Hybrid control is a combination of manual control and automatic control, which retains the flexibility of manual control while leveraging the stability advantage of automatic control. In practical applications, operators can flexibly choose control methods based on task requirements and environmental changes.

4. The development trend of drone control technology

With the continuous development of technologies such as artificial intelligence and big data, drone control technology is also constantly advancing. In the future, drone control technology will present the following development trends:

• Intelligence: By introducing artificial intelligence algorithms, unmanned aerial vehicles can achieve autonomous decision-making and intelligent obstacle avoidance functions, improving flight safety and efficiency.
• Clustering: Through drone clustering technology, multiple drones can collaborate to improve task execution efficiency and reduce costs.
• Cloudization: With the help of cloud computing and big data technology, real-time transmission and processing of drone data can be achieved, providing strong support for decision-making.
• Standardization: With the continuous expansion of the drone market, the standardization and normalization of drone control technology will become an inevitable trend, which will help promote the healthy development of the drone industry.

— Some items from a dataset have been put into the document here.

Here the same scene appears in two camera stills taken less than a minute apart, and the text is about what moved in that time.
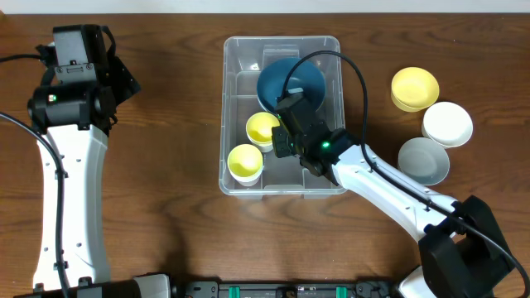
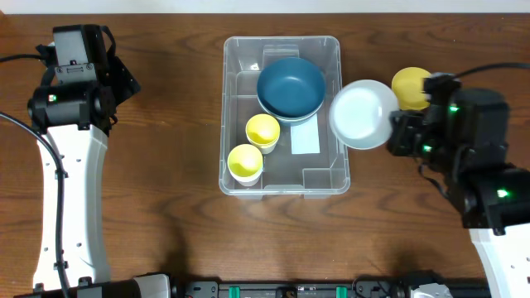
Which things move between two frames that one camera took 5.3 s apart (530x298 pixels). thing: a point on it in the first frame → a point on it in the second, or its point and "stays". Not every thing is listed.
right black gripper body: x=280 y=141 → x=402 y=134
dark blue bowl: x=304 y=77 stays
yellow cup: x=245 y=164 stays
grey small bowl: x=424 y=160 → x=359 y=114
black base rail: x=289 y=289 stays
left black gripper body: x=125 y=79 stays
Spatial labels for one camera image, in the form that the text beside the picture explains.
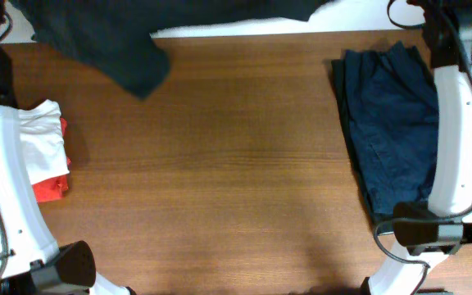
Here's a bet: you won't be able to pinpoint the black Nike t-shirt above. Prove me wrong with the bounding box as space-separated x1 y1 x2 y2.
11 0 326 99

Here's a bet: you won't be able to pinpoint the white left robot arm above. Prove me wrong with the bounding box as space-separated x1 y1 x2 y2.
0 1 133 294

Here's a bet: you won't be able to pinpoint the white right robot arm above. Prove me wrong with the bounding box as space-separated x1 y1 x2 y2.
360 1 472 295

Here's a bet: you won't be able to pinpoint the navy blue garment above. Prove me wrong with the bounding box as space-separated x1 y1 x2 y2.
331 43 439 224

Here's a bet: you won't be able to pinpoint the red folded shirt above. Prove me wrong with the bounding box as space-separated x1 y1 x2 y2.
27 116 70 202

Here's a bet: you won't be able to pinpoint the white folded shirt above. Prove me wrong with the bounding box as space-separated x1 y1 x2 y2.
18 100 69 184

In summary, the control of Agricultural drones involves multiple fields such as aviation mechanics, electronic technology, and control theory, achieving precise control through flight control systems, control systems, and various control methods. With the advancement of technology, drone control technology will continue to develop towards intelligence, clustering, cloud computing, and standardization, providing more efficient, secure, and convenient support for applications in various fields. In the future, drones will play an important role in more fields, bringing more convenience and possibilities to human production and life.